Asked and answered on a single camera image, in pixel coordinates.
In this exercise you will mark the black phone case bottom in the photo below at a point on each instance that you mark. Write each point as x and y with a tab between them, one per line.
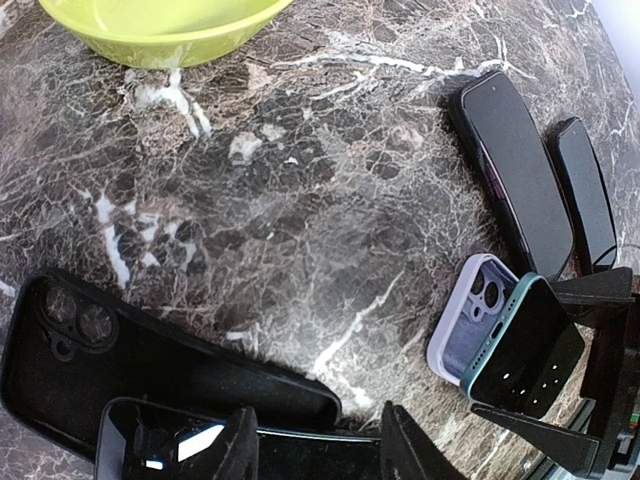
72	347

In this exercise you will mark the lavender phone case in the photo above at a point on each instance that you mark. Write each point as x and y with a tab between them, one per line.
471	312

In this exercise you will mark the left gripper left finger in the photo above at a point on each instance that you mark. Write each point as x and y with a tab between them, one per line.
235	452

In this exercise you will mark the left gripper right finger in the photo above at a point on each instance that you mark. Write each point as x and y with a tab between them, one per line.
406	451

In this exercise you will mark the black phone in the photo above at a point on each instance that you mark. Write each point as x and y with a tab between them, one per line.
143	440
584	188

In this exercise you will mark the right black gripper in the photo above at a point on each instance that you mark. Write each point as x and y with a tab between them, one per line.
611	379

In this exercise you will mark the green plastic bowl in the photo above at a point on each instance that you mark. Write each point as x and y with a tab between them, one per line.
156	35

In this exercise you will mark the dark phone with teal edge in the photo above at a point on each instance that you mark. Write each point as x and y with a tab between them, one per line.
526	359

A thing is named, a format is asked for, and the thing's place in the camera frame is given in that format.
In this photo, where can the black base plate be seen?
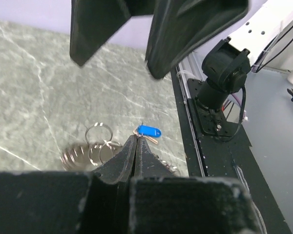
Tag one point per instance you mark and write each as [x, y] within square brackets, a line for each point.
[207, 156]

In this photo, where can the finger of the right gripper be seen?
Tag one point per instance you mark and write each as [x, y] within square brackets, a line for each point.
[180, 26]
[93, 22]

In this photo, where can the aluminium rail frame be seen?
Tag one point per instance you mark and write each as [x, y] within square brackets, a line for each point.
[188, 73]

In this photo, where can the blue tag key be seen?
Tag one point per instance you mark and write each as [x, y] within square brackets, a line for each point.
[150, 133]

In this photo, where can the large keyring with small rings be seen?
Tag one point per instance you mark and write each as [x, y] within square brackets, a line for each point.
[88, 156]

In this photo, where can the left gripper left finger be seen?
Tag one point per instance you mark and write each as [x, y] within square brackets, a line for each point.
[112, 208]

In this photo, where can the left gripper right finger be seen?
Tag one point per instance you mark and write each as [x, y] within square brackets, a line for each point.
[153, 199]

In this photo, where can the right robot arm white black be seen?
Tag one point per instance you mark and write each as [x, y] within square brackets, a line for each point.
[227, 64]

○ ○ ○ ○ ○

An exact copy is needed of the closing lines of the entries above, counting from the one that contains "In this photo, where can the right" and including it and the last.

In this photo, where can the right robot arm white black be seen?
Tag one point per instance you mark and write each as [x, y] within square brackets, a line for each point.
[227, 64]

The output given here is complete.